General information
- Type: Glider
- National origin: United States
- Designer: William Frank Kelsey
- Status: Production completed
- Number built: one

History
- Introduction date: 1961
- First flight: 1961

= Kelsey K-16 =

American glider

The Kelsey K-16 is an American, strut-braced, high-wing, two-seat, glider that was designed and constructed by William Frank Kelsey of Salt Lake City, Utah.

==Design and development==
Kelsey completed the K-16 in 1961, and first flew in that year. The aircraft has a welded steel tube fuselage and a wooden structure wing, all covered in doped aircraft fabric covering. The 48 ft span wing employs a modified Göttingen airfoil. The landing gear is a center-line monowheel and a fixed skid.

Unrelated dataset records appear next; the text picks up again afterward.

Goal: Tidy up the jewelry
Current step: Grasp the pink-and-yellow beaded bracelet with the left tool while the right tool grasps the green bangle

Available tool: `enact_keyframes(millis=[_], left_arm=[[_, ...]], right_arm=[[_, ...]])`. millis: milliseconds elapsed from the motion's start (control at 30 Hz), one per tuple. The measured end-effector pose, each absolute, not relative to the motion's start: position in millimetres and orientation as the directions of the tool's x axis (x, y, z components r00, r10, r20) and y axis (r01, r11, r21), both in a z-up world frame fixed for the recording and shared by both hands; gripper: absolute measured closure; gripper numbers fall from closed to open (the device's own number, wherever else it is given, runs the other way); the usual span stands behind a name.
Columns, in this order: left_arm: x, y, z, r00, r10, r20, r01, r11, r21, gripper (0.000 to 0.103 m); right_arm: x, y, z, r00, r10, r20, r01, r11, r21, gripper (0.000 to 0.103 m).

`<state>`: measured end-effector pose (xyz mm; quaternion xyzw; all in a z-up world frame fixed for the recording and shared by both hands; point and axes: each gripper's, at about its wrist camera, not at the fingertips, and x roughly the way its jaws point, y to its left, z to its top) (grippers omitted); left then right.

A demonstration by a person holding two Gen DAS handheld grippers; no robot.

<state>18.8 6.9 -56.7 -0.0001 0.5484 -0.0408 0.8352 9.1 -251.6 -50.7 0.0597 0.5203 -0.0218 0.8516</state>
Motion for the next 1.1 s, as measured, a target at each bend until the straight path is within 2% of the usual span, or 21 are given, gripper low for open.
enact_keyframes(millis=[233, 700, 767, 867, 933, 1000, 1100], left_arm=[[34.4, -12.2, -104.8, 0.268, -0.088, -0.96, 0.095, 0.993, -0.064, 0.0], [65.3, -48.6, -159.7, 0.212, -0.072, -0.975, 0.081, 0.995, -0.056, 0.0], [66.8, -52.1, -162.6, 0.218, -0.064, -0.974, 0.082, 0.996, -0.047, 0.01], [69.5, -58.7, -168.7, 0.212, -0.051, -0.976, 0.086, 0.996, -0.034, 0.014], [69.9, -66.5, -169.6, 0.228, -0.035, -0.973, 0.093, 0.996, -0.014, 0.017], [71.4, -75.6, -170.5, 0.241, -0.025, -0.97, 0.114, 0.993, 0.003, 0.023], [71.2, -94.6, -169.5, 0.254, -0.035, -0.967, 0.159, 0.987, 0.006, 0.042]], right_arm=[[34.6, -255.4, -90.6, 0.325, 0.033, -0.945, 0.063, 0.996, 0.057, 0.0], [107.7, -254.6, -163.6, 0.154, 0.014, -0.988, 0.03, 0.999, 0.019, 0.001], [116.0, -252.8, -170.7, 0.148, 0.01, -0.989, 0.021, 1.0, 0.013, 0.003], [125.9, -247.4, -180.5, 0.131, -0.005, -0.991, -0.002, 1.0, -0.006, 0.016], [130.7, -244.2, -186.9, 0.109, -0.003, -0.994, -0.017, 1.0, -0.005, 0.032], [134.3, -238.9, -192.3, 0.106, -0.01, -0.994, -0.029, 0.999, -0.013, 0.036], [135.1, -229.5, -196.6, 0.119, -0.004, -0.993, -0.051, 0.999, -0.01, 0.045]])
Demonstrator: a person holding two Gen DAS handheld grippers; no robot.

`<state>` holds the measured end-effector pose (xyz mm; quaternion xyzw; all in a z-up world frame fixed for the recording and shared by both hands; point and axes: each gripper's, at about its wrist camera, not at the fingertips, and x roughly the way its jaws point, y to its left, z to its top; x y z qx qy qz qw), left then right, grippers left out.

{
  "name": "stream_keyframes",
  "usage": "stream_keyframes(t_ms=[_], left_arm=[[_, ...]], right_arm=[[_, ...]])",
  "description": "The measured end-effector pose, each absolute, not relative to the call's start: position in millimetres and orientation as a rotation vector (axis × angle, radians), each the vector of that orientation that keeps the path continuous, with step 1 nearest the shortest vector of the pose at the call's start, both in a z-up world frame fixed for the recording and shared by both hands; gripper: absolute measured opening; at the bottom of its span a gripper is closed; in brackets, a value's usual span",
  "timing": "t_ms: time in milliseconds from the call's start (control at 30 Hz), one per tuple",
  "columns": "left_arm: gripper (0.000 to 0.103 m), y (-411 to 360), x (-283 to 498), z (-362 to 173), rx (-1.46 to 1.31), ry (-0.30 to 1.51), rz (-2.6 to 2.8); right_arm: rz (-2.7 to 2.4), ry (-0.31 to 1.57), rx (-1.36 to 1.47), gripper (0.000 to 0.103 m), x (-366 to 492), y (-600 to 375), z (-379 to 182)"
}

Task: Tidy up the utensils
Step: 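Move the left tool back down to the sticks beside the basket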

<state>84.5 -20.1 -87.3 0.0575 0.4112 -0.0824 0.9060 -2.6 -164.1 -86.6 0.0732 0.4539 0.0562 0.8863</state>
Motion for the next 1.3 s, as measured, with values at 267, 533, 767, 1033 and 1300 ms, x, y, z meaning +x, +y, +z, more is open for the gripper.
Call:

Only one K-16 was built and it was registered with the US Federal Aviation Administration in the Experimental - Amateur-built and the Racing/exhibition categories.

==Operational history==
The aircraft was flown by its designer to earn his diamond badge goal flight. Kelsey subsequently sold it to the Soaring Society of Utah, who in turn sold it in the spring of 1971 to Robert J. Leonard of Soap Lake, Washington. In the autumn of 1972 the aircraft was severely damaged by a wind storm, with both wings damaged, including one that was broken into two sections. The aircraft was rebuilt as an Experimental Aircraft Association local chapter project. In August 2011, fifty years after the aircraft was built, Leonard was still listed on the FAA registry as the owner.